| PROBLEM |
Give the count of lines in the data that include the string "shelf", with no added remarks.
### EXERCISE DATA ###
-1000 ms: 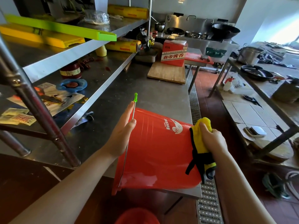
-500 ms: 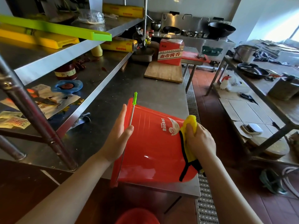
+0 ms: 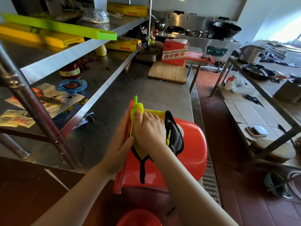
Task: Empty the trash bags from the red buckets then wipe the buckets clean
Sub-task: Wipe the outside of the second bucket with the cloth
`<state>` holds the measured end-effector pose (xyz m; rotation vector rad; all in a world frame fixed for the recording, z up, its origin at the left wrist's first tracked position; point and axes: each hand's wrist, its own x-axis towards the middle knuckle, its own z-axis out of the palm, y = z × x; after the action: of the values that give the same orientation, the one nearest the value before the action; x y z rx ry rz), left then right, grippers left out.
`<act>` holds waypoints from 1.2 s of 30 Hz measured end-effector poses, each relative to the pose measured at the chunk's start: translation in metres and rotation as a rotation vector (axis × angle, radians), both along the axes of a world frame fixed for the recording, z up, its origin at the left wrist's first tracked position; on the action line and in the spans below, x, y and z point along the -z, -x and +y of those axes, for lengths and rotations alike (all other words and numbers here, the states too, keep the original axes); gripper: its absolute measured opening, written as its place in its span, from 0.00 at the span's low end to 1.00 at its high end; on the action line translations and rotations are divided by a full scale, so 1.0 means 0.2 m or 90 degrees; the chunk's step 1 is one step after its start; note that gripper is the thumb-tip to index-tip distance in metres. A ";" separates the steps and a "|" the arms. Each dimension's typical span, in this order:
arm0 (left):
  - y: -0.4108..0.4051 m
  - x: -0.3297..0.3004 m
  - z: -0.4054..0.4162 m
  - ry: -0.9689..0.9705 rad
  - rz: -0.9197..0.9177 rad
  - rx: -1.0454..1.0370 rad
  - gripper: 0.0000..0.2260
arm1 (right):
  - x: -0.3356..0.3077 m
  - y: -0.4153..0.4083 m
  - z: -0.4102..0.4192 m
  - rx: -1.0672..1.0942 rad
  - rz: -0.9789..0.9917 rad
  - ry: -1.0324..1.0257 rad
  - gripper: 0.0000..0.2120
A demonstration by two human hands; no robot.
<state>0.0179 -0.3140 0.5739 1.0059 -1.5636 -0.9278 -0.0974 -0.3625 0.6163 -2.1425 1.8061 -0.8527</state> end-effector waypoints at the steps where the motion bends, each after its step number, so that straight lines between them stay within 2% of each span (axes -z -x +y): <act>1: 0.01 -0.01 0.01 0.004 0.004 0.004 0.31 | 0.00 0.01 0.00 -0.006 -0.009 -0.001 0.18; 6: 0.03 0.00 0.05 0.036 -0.061 -0.035 0.31 | 0.05 0.16 0.00 -0.024 -0.003 0.034 0.17; 10: 0.01 0.06 0.04 0.050 -0.163 -0.089 0.32 | 0.07 0.31 -0.05 0.045 0.017 -0.010 0.15; 16: 0.02 0.03 0.07 0.020 -0.149 -0.096 0.32 | 0.10 0.62 -0.09 0.184 0.028 -0.096 0.22; 18: 0.02 0.00 0.07 0.003 -0.117 -0.110 0.33 | 0.11 0.72 -0.10 0.218 -0.002 -0.124 0.21; 23: 0.06 -0.14 -0.05 -0.055 -0.127 -0.185 0.37 | 0.16 0.82 -0.04 0.236 -0.051 -0.120 0.18; 27: 0.09 -0.22 -0.20 -0.140 -0.132 -0.154 0.36 | 0.18 0.84 0.01 0.243 -0.072 -0.109 0.18; 32: 0.10 -0.20 -0.21 -0.137 -0.134 -0.127 0.38 | 0.18 0.89 0.01 0.331 -0.123 -0.142 0.18; 36: 0.09 -0.16 -0.17 -0.128 -0.091 -0.131 0.37 | 0.16 0.80 -0.04 0.344 -0.038 -0.137 0.20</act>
<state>-0.0010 -0.3482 0.6062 1.3738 -1.4699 -0.8975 -0.2566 -0.3711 0.5851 -1.5016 2.3627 -0.7648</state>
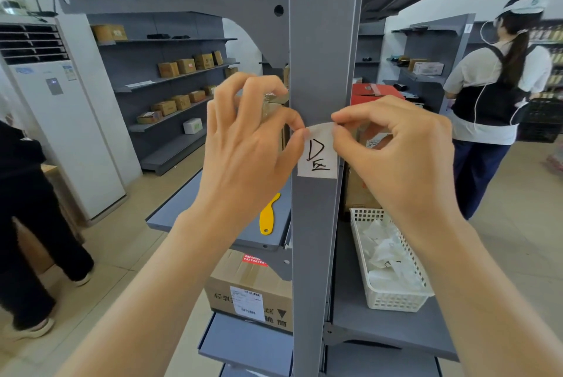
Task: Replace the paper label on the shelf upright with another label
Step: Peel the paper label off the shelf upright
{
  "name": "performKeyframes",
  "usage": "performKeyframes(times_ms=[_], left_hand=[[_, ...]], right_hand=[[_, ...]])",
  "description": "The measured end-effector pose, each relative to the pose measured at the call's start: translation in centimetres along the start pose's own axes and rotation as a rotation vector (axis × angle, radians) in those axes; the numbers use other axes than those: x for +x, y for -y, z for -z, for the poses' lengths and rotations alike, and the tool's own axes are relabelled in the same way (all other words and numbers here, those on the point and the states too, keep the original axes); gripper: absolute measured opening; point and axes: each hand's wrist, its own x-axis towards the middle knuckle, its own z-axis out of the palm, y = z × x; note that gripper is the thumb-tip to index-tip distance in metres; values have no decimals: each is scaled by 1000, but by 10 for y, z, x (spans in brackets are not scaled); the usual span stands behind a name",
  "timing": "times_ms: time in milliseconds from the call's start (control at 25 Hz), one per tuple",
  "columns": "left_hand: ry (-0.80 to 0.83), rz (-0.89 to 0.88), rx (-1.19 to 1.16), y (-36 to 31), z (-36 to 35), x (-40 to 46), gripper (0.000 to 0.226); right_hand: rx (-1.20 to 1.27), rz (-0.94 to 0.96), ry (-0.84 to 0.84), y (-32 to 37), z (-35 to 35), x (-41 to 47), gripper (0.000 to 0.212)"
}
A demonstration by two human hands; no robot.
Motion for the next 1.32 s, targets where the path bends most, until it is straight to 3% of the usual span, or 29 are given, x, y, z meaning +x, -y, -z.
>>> performKeyframes(times_ms=[400, 600, 880, 960, 1160, 1320], left_hand=[[235, 74, -487, 10, 1, -18, 16], [190, 311, -893, 11, 18, -12, 15], [137, 392, -904, 12, 34, -8, 23], [134, 452, -928, 12, 36, -9, 27], [236, 603, -1016, 1, 39, -8, 35], [282, 542, -1027, -6, 38, -7, 31]], right_hand=[[93, 19, 311, 0, 15, 1, 18], [209, -26, 445, 10, 14, -4, 12], [496, -221, 339, 23, -10, -7, 19], [463, -155, 330, 26, -18, -11, 13], [394, -114, 241, 20, -19, -20, 30], [339, -132, 275, 11, -1, -22, 33]])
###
| RESULT |
2